To do - Up to and including the line with "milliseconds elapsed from", restate the material below word for word, beginning with its first line.

Dataset extract -

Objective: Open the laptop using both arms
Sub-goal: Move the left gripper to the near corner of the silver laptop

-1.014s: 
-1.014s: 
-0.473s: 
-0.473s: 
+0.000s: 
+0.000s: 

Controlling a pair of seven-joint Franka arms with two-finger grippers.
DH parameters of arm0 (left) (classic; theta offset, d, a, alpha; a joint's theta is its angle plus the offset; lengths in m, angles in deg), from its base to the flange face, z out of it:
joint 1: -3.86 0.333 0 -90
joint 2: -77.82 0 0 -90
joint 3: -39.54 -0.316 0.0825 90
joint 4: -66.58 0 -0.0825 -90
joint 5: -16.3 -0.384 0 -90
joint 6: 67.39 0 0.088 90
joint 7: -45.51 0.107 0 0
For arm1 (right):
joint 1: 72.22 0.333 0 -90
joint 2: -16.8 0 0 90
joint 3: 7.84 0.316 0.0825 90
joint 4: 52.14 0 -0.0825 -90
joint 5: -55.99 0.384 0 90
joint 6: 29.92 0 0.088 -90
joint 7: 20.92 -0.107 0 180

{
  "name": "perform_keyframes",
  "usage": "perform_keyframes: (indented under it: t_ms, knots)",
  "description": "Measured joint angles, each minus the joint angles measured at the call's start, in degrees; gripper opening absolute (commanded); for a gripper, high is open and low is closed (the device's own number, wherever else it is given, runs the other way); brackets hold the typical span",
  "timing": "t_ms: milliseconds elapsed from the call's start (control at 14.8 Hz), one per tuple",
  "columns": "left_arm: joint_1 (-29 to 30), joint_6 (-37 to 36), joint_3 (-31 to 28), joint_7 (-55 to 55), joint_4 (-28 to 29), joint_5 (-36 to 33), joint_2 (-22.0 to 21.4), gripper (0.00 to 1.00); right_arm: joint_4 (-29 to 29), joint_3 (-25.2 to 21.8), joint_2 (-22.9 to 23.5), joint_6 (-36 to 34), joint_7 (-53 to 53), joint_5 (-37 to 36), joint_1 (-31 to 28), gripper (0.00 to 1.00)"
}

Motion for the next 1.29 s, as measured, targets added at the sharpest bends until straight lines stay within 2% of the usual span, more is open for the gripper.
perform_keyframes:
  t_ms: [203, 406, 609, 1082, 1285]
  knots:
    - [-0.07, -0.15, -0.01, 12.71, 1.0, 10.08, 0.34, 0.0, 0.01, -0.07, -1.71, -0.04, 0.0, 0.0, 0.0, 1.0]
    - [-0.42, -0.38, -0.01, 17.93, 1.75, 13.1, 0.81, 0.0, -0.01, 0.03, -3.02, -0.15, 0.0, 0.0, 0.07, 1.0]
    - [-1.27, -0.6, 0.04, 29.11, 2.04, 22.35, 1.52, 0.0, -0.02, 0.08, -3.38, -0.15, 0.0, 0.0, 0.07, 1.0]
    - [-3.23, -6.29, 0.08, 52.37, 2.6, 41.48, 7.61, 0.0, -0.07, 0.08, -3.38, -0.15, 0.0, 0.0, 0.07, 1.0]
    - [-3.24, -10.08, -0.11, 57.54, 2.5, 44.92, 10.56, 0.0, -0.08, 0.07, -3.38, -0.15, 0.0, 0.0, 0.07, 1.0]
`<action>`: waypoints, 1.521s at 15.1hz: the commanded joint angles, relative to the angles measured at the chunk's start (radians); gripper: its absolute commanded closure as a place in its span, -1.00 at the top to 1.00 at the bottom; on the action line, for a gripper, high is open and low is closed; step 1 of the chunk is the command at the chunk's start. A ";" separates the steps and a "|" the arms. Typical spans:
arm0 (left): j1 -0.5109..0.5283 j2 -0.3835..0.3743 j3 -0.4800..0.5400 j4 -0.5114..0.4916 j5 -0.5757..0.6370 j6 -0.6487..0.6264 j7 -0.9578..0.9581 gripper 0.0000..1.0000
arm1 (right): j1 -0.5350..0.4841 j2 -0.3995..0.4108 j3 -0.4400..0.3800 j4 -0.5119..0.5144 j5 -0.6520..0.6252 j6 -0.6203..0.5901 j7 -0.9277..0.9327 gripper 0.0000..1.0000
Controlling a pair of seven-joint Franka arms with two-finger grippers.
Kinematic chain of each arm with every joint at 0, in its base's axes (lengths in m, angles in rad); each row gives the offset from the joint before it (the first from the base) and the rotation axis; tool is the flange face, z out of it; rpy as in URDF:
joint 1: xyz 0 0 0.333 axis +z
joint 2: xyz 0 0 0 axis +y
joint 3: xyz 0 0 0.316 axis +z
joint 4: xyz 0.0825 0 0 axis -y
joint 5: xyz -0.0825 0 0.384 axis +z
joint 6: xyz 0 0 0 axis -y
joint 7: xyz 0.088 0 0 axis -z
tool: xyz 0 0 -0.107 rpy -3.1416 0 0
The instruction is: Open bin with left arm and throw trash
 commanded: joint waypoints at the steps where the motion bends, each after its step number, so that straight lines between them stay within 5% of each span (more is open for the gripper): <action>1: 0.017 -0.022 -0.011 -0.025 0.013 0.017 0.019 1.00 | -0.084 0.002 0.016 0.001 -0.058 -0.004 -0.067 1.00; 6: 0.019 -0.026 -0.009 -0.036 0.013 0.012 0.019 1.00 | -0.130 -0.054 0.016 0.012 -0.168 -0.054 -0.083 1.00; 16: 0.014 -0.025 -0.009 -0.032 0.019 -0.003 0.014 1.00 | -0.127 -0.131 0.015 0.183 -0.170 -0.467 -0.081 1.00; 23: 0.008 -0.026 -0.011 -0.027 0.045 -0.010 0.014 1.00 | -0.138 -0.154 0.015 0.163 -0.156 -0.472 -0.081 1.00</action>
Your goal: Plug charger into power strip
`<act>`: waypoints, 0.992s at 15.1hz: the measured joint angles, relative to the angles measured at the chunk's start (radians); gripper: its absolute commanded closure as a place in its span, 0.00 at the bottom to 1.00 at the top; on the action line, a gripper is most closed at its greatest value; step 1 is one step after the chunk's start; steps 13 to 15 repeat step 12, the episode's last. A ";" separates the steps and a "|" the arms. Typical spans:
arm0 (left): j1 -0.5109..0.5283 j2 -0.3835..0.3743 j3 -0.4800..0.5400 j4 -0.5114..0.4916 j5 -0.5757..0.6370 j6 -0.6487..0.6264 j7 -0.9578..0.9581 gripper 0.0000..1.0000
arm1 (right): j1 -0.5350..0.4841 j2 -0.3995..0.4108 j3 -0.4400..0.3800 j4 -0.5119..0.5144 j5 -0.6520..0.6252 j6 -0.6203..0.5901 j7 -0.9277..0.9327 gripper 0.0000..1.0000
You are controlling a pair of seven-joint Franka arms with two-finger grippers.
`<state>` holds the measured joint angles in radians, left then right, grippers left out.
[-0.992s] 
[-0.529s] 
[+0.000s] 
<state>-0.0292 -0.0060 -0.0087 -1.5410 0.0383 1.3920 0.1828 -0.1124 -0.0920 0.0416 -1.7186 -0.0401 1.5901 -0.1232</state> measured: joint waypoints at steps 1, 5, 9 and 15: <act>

Result below -
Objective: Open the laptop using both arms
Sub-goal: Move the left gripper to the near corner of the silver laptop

-1.014s: 
-1.014s: 
-0.473s: 
-0.473s: 
+0.000s: 
+0.000s: 

Controlling a pair of seven-joint Franka arms with two-finger grippers.
DH parameters of arm0 (left) (classic; theta offset, d, a, alpha; a joint's theta is its angle plus the offset; lengths in m, angles in deg), from its base to the flange face, z out of it:
joint 1: -3.86 0.333 0 -90
joint 2: -77.82 0 0 -90
joint 3: -39.54 -0.316 0.0825 90
joint 4: -66.58 0 -0.0825 -90
joint 5: -16.3 -0.384 0 -90
joint 6: 67.39 0 0.088 90
joint 7: -45.51 0.107 0 0
For arm1 (right):
joint 1: 72.22 0.333 0 -90
joint 2: -16.8 0 0 90
joint 3: 7.84 0.316 0.0825 90
joint 4: 52.14 0 -0.0825 -90
joint 5: -55.99 0.384 0 90
joint 6: 29.92 0 0.088 -90
joint 7: 20.92 -0.107 0 180

{
  "name": "perform_keyframes",
  "usage": "perform_keyframes: (indented under it: t_ms, knots)",
  "description": "Measured joint angles, each minus the joint angles measured at the call's start, in degrees; gripper opening absolute (commanded); for a gripper, high is open and low is closed (the device's own number, wherever else it is given, runs the other way); brackets hold the typical span",
  "timing": "t_ms: milliseconds elapsed from the call's start (control at 14.8 Hz), one per tuple",

No additional answer is needed.